Se acercó a la ventanilla de su amigo. Mattia estaba rígido como si alguien le hubiera puesto un puñal a la espalda, y se agarraba al asidero de la portezuela con los dedos crispados como patas de araña; miraba con fijeza los árboles cien metros más allá, cuyos anchos follajes cubrían los troncos nudosos, la espesa maraña del enramado, el terrible secreto.

No había vuelto allí desde el día que fue con la policía, el día que su padre le dijo que diera la mano a su madre y ella se metió la suya en el bolsillo. Aquel día aún llevaba los brazos vendados hasta los codos, con una venda gruesa que le daba varias vueltas y que sólo con una sierra habría podido atravesar. Indicó a los policías dónde se había quedado sentada Michela —querían saber el punto exacto— y tomaron fotos, de lejos y de cerca.

Cuando volvían a casa vieron desde el coche cómo unas excavadoras hundían sus brazos mecánicos en el río y extraían grandes masas de cieno negro que dejaban caer pesadamente en la orilla. Su madre contenía el aliento cada vez que eso ocurría, hasta que el cúmulo de cieno se deshacía en el suelo: Michela tenía que estar en aquel fango, y sin embargo no apareció.

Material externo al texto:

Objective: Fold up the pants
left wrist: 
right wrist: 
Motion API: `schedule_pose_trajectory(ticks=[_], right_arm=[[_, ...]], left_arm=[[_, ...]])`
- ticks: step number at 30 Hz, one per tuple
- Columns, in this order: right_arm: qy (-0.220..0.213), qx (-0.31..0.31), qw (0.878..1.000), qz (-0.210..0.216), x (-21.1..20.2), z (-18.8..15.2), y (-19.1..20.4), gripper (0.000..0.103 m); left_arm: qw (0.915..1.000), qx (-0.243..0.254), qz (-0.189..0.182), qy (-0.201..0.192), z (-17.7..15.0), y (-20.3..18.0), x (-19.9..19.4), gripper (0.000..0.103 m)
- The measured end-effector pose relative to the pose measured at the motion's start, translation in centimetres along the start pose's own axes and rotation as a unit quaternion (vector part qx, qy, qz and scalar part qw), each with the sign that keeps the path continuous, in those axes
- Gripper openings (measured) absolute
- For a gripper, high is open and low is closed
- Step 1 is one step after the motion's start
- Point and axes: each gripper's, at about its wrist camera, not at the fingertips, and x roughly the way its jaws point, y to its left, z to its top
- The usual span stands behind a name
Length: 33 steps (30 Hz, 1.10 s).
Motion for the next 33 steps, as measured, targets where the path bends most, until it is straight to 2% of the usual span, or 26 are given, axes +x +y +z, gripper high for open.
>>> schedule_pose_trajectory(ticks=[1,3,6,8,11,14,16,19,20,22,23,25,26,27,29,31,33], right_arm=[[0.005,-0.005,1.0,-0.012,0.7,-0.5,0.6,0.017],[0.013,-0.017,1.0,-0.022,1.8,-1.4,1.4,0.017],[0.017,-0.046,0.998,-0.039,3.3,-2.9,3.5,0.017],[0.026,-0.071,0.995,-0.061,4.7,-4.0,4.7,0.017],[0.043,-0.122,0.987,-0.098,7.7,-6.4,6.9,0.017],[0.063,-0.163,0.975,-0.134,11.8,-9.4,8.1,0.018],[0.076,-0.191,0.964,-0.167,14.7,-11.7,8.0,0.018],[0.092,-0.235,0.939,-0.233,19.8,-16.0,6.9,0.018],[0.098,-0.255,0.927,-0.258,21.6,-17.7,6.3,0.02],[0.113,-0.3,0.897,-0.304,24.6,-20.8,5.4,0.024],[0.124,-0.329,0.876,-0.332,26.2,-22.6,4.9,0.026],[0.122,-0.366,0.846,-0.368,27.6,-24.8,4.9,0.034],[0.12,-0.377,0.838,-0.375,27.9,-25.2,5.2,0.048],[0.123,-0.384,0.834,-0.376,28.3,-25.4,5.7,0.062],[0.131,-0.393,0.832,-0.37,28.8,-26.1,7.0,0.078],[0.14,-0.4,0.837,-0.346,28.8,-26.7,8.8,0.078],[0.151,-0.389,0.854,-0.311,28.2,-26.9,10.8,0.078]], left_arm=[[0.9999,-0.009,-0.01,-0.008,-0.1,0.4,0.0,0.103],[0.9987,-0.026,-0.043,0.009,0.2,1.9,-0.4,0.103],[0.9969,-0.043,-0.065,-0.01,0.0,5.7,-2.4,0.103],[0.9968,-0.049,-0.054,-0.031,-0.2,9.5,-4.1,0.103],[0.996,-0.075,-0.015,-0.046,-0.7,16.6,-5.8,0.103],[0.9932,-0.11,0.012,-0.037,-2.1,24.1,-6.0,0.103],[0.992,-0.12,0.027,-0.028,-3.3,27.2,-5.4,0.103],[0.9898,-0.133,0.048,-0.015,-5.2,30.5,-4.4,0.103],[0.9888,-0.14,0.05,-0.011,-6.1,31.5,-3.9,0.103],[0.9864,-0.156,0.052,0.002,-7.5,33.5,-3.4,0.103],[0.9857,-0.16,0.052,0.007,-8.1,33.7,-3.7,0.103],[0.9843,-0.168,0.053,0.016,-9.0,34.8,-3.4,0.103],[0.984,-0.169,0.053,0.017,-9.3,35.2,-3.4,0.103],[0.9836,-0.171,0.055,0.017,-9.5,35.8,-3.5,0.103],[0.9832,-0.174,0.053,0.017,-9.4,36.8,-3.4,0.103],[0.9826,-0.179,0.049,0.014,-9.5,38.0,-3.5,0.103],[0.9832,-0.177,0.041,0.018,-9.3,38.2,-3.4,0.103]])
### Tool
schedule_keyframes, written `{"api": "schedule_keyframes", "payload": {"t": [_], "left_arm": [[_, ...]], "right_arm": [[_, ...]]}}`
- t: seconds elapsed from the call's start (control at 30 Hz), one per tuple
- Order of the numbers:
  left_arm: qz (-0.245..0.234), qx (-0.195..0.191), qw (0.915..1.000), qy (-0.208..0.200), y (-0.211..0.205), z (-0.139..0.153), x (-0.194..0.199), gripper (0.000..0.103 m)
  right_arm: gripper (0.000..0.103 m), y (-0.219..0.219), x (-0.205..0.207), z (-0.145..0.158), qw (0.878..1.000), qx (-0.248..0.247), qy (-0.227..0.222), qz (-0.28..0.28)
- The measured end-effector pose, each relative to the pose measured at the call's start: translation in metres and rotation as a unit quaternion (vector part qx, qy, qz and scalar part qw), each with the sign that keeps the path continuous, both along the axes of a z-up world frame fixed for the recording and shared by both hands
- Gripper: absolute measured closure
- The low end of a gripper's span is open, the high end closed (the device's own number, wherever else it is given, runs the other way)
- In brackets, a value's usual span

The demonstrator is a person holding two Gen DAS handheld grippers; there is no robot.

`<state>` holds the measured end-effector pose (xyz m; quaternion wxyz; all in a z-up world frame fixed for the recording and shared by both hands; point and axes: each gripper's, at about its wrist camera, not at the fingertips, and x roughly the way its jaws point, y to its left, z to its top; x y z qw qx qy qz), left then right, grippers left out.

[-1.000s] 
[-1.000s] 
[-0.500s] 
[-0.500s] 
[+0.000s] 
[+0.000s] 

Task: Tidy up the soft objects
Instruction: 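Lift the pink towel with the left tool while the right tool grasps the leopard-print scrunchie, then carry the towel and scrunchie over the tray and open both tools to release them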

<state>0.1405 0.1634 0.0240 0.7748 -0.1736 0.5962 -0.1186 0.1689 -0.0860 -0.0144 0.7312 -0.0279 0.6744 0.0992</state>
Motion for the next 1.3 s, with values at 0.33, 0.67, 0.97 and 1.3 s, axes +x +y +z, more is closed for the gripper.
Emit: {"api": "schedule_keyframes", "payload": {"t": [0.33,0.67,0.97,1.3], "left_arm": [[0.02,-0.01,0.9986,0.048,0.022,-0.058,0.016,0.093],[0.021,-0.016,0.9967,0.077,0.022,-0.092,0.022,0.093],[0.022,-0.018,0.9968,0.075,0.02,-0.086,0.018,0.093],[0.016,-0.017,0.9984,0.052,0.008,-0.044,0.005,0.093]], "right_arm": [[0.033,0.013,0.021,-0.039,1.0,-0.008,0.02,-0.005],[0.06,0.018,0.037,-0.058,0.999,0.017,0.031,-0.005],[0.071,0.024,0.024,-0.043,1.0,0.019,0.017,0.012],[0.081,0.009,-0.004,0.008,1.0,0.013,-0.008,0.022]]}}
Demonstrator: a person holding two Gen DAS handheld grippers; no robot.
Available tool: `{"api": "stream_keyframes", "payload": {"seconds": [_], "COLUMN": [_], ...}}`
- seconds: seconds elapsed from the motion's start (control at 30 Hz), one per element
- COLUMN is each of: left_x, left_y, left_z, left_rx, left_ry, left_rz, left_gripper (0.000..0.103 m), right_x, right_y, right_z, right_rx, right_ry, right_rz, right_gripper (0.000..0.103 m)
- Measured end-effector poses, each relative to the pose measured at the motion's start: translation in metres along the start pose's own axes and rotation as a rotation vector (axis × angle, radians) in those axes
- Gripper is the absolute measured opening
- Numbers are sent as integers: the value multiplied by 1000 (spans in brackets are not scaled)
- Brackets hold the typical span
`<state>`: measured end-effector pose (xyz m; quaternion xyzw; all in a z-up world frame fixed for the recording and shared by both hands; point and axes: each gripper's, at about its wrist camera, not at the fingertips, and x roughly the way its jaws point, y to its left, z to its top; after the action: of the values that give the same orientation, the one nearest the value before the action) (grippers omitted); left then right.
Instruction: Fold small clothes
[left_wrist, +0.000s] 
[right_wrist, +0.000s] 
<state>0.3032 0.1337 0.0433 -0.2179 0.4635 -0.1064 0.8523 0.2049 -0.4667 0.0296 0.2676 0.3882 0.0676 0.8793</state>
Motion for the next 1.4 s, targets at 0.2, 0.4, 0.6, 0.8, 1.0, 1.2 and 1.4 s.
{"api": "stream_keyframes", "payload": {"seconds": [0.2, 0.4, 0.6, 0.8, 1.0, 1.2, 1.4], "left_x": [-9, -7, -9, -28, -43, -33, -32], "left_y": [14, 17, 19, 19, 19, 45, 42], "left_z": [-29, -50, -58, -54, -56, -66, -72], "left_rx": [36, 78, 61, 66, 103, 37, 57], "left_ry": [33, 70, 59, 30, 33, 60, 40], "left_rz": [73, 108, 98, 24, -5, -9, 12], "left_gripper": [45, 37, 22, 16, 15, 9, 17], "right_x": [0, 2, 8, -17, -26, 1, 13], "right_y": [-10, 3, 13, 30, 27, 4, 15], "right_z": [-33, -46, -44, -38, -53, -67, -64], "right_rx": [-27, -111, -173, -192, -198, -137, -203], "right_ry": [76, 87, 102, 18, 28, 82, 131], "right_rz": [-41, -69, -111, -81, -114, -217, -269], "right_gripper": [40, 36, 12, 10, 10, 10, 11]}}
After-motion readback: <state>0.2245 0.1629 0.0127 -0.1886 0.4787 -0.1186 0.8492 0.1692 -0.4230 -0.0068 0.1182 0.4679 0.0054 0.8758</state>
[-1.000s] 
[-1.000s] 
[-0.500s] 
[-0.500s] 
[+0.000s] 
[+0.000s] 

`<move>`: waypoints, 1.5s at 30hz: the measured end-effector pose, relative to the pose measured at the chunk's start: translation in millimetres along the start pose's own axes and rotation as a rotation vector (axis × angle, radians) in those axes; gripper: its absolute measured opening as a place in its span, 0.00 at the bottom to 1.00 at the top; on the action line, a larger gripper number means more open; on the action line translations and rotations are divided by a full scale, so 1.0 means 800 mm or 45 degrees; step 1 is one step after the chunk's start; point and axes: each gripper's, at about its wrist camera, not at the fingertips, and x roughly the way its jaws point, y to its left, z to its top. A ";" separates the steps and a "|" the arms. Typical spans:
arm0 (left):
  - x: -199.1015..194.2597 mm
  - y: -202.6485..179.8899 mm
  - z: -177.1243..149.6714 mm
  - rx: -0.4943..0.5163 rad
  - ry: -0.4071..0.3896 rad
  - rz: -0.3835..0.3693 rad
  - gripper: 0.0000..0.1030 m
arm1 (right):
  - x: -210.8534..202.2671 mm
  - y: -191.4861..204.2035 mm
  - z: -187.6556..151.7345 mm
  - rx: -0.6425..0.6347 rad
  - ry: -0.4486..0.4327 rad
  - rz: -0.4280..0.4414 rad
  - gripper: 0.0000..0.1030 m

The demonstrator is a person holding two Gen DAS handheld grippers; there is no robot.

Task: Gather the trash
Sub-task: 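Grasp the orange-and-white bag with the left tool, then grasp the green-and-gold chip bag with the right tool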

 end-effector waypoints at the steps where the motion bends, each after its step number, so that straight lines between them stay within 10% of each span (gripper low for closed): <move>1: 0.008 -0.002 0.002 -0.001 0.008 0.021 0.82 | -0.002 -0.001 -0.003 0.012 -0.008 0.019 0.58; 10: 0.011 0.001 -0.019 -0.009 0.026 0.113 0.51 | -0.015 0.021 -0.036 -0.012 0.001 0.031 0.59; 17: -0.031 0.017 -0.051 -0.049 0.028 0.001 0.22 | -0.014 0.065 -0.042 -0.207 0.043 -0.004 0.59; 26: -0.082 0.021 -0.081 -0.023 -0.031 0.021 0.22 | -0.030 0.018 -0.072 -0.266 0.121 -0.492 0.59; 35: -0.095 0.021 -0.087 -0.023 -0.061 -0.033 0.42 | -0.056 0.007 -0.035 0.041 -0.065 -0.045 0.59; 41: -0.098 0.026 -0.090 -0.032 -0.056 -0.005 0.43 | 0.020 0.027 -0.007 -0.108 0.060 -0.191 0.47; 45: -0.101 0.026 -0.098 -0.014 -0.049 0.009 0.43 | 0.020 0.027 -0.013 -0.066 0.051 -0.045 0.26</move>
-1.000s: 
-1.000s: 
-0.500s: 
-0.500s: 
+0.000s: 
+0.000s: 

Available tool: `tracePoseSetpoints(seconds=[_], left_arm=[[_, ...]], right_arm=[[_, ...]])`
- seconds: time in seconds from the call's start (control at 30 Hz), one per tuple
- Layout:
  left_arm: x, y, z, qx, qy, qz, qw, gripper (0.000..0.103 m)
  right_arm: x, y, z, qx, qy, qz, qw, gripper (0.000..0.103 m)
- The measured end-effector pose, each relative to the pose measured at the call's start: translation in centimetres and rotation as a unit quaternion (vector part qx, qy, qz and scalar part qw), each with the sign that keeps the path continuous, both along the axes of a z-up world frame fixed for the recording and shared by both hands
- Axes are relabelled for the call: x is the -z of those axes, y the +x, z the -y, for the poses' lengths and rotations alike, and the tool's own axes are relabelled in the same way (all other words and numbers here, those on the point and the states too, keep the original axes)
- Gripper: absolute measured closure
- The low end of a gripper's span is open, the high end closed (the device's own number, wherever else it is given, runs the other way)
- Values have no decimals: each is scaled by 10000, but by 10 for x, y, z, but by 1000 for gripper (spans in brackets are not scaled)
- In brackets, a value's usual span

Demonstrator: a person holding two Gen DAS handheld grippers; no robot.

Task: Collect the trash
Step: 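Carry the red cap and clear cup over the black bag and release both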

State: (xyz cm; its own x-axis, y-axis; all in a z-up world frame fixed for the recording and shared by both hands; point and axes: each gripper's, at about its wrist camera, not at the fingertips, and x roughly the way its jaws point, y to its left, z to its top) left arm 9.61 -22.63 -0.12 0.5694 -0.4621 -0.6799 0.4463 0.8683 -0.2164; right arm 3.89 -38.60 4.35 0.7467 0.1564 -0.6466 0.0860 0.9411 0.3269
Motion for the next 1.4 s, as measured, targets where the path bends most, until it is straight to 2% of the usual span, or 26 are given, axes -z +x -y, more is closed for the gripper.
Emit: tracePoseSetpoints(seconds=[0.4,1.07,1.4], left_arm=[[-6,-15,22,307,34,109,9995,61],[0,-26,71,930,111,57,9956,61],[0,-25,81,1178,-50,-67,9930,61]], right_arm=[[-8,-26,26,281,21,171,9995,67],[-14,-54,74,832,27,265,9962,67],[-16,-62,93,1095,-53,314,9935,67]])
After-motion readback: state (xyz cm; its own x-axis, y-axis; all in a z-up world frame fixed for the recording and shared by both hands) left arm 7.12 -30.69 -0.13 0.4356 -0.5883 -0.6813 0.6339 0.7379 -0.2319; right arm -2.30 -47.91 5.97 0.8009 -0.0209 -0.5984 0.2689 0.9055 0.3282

—Vámonos, por favor —repitió Mattia, con tono absorto y contrariado más que suplicante.

Alice subió al coche.

—A veces no sé si…

—Ahí abandoné a mi hermana gemela —la interrumpió él con voz neutra, casi inhumana. Alzando el brazo, que dejó suspendido como si se hubiera olvidado de bajarlo, señaló los árboles.

—¿Tu hermana gemela? ¿Tienes una hermana gemela?

Mattia asintió lentamente con la cabeza, sin dejar de mirar la arboleda.

—Era igual que yo.

Y sin esperar a que Alice le preguntase nada, se lo contó todo, a raudales, como un dique roto: lo del gusano, lo de la fiesta, lo del juego de Lego, lo del río, lo de los cristales, lo de la sala del hospital, lo del juez Berardino, lo del anuncio en televisión, lo del psicólogo, todo, lo que nunca le había contado a nadie. Y lo hizo sin mirarla y sin emocionarse. Cuando acabó se quedó callado. Con la mano derecha tentó debajo del asiento, pero sólo encontró formas redondeadas. Se había calmado. Se sentía de nuevo lejos, ajeno a su cuerpo.